RWE-Chef Jürgen Großmann warnt In einem Interview vor Gefahren des Atomausstiegs. Er fürchtet Abwanderung der Industrie und fallende Kurse.
Frankfurt. Nach dem schnellen Atomausstieg poltert RWE-Chef Jürgen Großmann in einem Interview mit der Süddeutschen Zeitung gegen die drohenden Gefahren. Er befürchte als schwerwiegende Folge des Ausstiegs eine Deindustrialisierung der gesamten deutschen Wirtschaft. Auch seine Branche gerate zunehmend unter Druck. „Der Wertverlust unserer Aktie macht mir Sorge. Die Gefahr einer feindlichen Übernahme wächst“ - zumal der Konsolidierungsdruck in Europa weiter steige. Die Beschlüsse der Bundesregierung, so Großmann, seien "rational und rechtlich nicht begründbar."
Deutschland droht durch den Atomausstieg nicht nur der Verlust wichtiger Industriebranchen, die Verbraucher müssten sich auch auf höhere Strompreise einstellen. „Politikern täte es gut, die Folgen ihrer Handlungen zu überprüfen“, sagte Großmann. Für seinen Konzern wächst nach Großmanns Worten zudem die Gefahr einer feindlichen Übernahme. Investieren wolle RWE künftig „eher im Ausland“, denn Wachstum gebe es vor allem außerhalb des deutschen Heimatmarkts.
Aber auch die Abwanderung ganzer Branchen aus der Bundesrepublik beschwor der RWE-Chef. „Das wird ein schleichender Prozess.“ „Wenn die Politik weiter so konsequent die Zerstückelung der industriellen Energieerzeugung betreibt, werden wir bald auf ganze Industriezweige verzichten müssen“, warnte der RWE-Chef. Konzerne wie BASF und ThyssenKrupp werde es dann in Deutschland nicht mehr geben. Von ThyssenKrupp war dazu zunächst keine Stellungnahme zu erhalten.
Hintergrund ist der Beschluss des Bundeskabinetts vom vergangenen Montag. Das Gesetzespaket beschlossen, das das Atom-Aus bis 2022 besiegelt und den Umstieg auf Ökostrom beschleunigen soll. Als letztes der 17 deutschen AKW soll den Plänen zufolge Neckarwestheim II im Jahr 2022 abgeschaltet werden. Auch allen anderen Reaktoren wurden Enddaten zugewiesen. Die sieben Alt-Meiler und der bereits abgeschaltete Pannenreaktor Krümmel gehen ohnehin nicht wieder ans Netz. Die RWE-Aktie war auch durch die Ausstiegsbeschlüsse unter Druck geraten. Am Freitag kostete das Papier 38,87 Euro - vor einem Jahr waren es noch 58,21 Euro. „Der Wertverlust unserer Aktie macht mir Sorge“, räumte der RWE-Chef ein. Die Gefahr einer feindlichen Übernahme wachse – zumal „der Konsolidierungsdruck in Europa wieder zunimmt“.

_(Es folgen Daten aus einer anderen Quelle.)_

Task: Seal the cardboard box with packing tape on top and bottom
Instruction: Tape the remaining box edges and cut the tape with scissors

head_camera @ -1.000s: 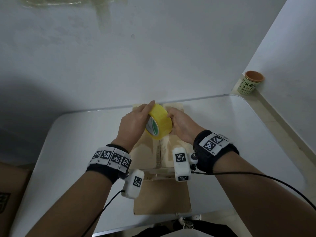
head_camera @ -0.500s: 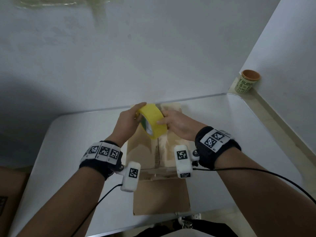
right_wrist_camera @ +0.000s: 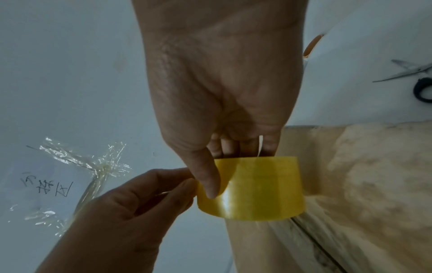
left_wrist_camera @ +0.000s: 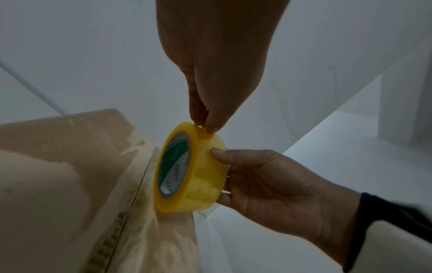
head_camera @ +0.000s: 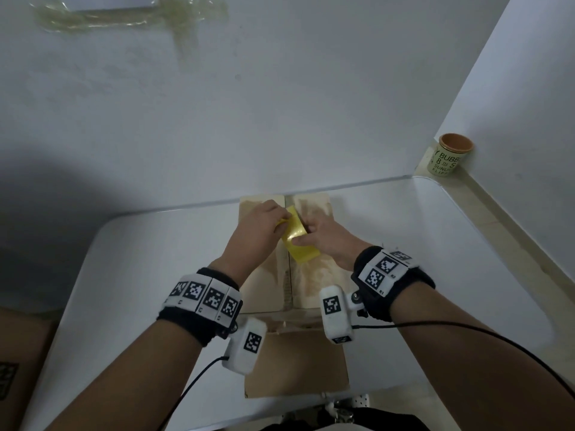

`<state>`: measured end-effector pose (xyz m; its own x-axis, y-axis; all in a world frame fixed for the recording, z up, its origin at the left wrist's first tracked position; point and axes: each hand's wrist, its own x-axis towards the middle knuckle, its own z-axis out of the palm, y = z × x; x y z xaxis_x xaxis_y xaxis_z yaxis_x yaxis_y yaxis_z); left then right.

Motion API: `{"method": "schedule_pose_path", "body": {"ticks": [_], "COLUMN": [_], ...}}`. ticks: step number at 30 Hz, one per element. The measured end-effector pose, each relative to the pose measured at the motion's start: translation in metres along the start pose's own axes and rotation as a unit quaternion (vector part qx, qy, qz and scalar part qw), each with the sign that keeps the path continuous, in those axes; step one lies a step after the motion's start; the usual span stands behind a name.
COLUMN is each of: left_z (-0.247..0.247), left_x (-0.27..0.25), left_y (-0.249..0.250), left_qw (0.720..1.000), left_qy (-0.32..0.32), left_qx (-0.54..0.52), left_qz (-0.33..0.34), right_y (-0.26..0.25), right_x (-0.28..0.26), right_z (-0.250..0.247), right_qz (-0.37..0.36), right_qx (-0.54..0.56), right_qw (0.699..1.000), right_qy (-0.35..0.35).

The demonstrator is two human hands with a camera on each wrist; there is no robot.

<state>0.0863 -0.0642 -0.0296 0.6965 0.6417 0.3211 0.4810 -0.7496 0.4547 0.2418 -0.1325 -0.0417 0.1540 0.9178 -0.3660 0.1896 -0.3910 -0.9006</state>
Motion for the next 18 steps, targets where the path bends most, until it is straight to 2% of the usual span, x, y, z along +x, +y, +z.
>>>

Großmann hatte Finanzkreisen zufolge in der Vergangenheit eine Fusion mit dem spanischen Versorger Iberdrola ausgelotet, die Gespräche blieben aber ohne Ergebnis. RWE sei stark genug, Herausforderungen auch allein zu meistern, sagte Großmann nun. „Aber wenn es unabweisbare Vorteile gibt und eins plus eins eben mehr ist als zwei, warum soll man dann nicht zumindest über eine Zusammenarbeit nachdenken“, fügte Großmann hinzu. Der RWE-Chef deutete zudem an, dass der Essener Konzern nun auch gegen die Brennelementesteuer klagen könnte: „Es sprechen deutlich mehr Gründe für eine Klage als dagegen.“ Konkurrent E.ON will wegen des Atomausstiegs milliardenschwere Entschädigungen durchsetzen – und gegen die Brennelementesteuer vorgehen.